• **Exercise aim**: Scan the listing for the word "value" and report every line that contains it.

• **Provided data**:
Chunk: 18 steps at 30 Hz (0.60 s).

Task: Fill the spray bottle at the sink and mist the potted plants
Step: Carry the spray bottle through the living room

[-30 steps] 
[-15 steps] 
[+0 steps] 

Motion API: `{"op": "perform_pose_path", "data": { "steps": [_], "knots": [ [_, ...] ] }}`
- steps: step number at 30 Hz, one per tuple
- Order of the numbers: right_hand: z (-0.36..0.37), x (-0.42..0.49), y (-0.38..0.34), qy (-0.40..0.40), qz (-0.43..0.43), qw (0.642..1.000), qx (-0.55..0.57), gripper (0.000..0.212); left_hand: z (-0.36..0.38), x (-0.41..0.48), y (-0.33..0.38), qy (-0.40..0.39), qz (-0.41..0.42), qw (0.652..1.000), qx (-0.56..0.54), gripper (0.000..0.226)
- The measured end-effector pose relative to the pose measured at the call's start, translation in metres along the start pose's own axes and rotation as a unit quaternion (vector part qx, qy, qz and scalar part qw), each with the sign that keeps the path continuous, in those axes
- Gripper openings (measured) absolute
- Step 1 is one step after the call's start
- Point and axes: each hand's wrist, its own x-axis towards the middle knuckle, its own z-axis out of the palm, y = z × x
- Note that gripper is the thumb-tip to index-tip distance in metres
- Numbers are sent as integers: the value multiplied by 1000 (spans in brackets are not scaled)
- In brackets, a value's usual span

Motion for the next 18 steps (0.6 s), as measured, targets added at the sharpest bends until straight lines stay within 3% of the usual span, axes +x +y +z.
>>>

• **Exercise response**:
- Numbers are sent as integers: the value multiplied by 1000 (spans in brackets are not scaled)
- In brackets, a value's usual span

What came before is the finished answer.